WHAT YOU WILL DO: Where the string "black" occurs in a line of the data below, that line should be copied.

DATA SUPPLIED:
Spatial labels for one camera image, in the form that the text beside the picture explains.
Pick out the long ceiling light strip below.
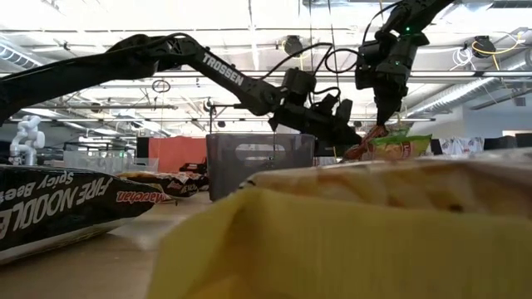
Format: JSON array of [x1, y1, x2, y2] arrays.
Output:
[[154, 71, 217, 79], [244, 71, 288, 79]]

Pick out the black distant leader arms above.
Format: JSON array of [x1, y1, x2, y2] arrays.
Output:
[[179, 159, 208, 175]]

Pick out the red partition screen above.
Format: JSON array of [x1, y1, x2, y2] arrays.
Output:
[[147, 136, 208, 174]]

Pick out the floral patterned cloth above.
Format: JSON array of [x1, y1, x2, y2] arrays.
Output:
[[439, 136, 486, 155]]

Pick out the black partition panel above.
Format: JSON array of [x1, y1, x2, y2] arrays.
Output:
[[484, 132, 532, 151]]

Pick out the clear plastic bin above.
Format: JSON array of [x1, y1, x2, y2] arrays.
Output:
[[62, 149, 160, 175]]

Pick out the black hanging cable ring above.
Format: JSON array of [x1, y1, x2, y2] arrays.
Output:
[[151, 79, 171, 95]]

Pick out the black fire noodle pack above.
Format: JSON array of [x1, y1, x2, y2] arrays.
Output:
[[117, 171, 209, 199], [0, 164, 176, 267]]

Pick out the green lime chili noodle pack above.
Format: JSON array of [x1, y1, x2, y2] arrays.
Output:
[[367, 135, 433, 162]]

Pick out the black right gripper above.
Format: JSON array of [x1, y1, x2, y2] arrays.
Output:
[[372, 61, 412, 125]]

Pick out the black hanging cable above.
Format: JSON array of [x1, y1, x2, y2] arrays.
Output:
[[327, 0, 341, 100]]

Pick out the yellow creamy chicken ramen pack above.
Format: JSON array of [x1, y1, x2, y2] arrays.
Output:
[[145, 149, 532, 299]]

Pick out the silver ventilation duct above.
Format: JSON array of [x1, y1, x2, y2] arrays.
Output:
[[409, 77, 519, 120]]

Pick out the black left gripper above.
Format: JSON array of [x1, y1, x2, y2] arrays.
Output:
[[268, 103, 363, 146]]

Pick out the black rig frame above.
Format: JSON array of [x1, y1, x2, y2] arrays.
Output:
[[209, 103, 277, 135]]

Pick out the black ceiling cable reel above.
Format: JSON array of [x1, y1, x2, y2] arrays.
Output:
[[283, 35, 304, 57], [471, 35, 523, 59]]

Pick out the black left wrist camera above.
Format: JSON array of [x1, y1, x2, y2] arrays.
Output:
[[313, 93, 354, 122]]

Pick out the dark grey plastic bin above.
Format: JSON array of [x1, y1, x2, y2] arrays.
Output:
[[205, 133, 316, 203]]

PROBLEM SOLUTION:
Pick out the black distant leader arms above.
Pick out the black partition panel above.
Pick out the black hanging cable ring above.
Pick out the black fire noodle pack above.
Pick out the black right gripper above.
Pick out the black hanging cable above.
Pick out the black left gripper above.
Pick out the black rig frame above.
Pick out the black ceiling cable reel above.
Pick out the black left wrist camera above.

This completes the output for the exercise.